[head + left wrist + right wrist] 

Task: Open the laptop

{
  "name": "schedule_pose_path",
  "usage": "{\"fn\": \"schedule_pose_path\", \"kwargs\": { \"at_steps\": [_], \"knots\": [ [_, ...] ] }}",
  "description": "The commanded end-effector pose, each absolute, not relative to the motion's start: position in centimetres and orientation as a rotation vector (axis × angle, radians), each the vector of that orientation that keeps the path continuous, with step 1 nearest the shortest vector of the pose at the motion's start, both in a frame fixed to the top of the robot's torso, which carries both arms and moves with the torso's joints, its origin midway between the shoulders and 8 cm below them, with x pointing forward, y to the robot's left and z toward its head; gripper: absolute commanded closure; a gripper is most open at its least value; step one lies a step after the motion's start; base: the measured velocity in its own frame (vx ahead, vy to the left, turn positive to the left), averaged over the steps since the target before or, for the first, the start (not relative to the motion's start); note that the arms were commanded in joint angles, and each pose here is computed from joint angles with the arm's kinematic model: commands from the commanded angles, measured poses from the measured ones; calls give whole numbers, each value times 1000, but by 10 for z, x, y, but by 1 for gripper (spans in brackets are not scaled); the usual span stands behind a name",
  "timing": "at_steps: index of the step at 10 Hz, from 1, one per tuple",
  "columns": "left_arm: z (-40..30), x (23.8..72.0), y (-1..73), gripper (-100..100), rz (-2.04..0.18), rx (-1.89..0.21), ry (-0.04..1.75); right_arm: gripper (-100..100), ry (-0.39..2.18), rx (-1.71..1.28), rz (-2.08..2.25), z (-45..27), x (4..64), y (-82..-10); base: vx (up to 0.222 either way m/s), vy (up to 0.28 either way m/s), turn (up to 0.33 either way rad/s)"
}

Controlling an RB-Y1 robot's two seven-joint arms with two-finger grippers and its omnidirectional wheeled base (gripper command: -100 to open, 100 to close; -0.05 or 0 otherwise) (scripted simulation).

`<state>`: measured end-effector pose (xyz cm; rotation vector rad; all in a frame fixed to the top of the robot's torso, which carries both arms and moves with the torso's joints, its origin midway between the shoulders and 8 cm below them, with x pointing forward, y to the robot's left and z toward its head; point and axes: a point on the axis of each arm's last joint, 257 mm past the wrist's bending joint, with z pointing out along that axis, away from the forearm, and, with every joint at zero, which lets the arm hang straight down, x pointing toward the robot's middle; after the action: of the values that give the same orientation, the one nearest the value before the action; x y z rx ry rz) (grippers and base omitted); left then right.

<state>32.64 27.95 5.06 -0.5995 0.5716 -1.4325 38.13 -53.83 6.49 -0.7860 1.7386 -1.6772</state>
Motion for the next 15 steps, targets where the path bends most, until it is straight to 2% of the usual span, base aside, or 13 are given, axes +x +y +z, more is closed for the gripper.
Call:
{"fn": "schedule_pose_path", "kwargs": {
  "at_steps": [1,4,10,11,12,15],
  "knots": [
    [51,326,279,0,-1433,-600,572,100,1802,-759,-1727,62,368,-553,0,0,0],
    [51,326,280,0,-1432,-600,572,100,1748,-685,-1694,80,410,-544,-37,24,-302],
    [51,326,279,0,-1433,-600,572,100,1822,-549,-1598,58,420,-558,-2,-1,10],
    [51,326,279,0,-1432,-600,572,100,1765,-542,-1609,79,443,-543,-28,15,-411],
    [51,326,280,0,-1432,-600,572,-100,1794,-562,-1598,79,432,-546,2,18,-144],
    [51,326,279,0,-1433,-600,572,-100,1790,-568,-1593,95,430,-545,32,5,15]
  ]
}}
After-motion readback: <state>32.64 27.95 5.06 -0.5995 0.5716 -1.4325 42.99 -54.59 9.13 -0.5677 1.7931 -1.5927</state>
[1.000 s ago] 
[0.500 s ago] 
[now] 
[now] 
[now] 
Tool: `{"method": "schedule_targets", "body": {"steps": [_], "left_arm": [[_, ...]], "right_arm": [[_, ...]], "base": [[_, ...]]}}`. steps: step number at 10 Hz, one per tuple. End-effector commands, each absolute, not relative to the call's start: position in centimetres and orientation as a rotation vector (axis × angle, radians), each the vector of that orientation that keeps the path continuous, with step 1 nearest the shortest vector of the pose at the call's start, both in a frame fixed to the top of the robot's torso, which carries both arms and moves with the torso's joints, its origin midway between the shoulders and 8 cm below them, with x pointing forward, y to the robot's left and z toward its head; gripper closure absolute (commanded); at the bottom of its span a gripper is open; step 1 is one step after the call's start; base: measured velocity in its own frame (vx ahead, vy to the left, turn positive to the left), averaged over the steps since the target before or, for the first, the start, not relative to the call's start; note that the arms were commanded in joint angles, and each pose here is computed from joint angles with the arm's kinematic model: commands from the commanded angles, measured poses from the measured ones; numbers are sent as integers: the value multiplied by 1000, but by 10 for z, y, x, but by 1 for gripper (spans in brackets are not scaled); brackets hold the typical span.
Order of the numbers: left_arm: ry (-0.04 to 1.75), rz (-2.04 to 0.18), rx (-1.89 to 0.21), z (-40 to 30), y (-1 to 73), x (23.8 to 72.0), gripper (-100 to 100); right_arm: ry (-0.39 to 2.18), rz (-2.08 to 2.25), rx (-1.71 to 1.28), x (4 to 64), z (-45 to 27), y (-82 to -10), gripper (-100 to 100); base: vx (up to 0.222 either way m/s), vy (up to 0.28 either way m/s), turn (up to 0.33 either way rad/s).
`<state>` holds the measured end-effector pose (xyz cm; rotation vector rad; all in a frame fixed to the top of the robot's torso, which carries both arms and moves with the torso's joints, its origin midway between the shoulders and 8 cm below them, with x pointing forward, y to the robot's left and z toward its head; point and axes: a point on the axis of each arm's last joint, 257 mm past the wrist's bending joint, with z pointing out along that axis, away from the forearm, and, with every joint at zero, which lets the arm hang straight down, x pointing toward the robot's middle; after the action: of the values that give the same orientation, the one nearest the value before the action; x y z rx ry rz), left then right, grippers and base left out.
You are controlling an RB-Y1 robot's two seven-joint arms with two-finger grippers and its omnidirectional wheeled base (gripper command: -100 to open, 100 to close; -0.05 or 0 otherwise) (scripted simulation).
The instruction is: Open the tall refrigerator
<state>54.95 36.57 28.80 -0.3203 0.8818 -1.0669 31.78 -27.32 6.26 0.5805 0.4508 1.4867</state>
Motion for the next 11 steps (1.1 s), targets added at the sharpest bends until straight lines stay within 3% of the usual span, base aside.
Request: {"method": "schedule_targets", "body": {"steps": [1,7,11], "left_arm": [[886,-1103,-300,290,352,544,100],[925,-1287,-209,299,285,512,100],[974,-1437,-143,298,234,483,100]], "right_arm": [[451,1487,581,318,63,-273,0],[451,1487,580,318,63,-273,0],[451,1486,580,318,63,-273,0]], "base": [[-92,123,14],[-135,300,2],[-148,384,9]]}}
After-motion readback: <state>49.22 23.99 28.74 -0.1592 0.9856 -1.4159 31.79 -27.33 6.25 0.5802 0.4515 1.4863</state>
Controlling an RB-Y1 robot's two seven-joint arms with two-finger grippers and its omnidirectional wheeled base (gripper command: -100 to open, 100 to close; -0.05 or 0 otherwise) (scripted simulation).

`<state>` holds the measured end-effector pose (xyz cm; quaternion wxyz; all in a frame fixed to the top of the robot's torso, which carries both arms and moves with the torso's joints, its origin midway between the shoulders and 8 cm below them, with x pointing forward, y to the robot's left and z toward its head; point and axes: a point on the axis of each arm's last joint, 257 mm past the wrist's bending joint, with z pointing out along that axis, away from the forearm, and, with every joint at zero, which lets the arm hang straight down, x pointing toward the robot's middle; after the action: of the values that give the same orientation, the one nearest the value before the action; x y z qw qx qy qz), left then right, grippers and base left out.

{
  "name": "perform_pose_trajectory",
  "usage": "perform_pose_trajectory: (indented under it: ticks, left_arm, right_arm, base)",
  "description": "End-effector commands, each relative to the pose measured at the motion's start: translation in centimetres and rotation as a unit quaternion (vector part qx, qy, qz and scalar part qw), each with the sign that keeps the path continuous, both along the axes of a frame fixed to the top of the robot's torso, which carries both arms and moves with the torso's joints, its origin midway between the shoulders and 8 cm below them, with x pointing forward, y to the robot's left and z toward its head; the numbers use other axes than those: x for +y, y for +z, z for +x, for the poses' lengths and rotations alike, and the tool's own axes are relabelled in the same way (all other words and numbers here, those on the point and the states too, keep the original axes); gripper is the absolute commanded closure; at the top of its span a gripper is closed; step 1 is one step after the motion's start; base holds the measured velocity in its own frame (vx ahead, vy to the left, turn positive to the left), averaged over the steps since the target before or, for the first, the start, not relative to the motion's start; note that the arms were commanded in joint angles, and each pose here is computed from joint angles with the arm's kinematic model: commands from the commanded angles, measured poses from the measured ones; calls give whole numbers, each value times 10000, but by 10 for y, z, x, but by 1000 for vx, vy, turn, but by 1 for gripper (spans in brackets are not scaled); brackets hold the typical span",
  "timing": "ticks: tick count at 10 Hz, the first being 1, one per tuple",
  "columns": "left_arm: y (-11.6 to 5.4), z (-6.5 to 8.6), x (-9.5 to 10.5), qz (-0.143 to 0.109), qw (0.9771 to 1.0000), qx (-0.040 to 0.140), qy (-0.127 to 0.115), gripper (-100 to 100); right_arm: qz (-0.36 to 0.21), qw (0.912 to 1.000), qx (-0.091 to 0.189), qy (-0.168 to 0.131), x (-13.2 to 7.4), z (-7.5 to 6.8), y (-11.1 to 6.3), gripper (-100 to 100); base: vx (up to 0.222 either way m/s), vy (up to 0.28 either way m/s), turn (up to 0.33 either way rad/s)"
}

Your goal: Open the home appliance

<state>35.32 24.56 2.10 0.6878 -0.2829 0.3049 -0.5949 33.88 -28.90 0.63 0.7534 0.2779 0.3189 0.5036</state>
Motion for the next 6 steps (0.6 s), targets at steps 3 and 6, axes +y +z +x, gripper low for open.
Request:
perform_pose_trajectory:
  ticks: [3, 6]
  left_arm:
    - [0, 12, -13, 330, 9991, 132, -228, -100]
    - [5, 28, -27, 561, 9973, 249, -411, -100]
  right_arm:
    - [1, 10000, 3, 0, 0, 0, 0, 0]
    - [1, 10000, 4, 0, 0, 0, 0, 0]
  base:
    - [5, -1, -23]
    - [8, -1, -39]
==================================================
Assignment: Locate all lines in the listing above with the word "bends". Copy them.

Response box:
Motion for the next 15 steps, targets where the path bends most, until it is straight to 2% of the usual span, base aside, or 13 are given, axes +x +y +z, more is closed for the gripper.
Motion for the next 11 steps (1.1 s), targets added at the sharpest bends until straight lines stay within 3% of the usual span, base aside.

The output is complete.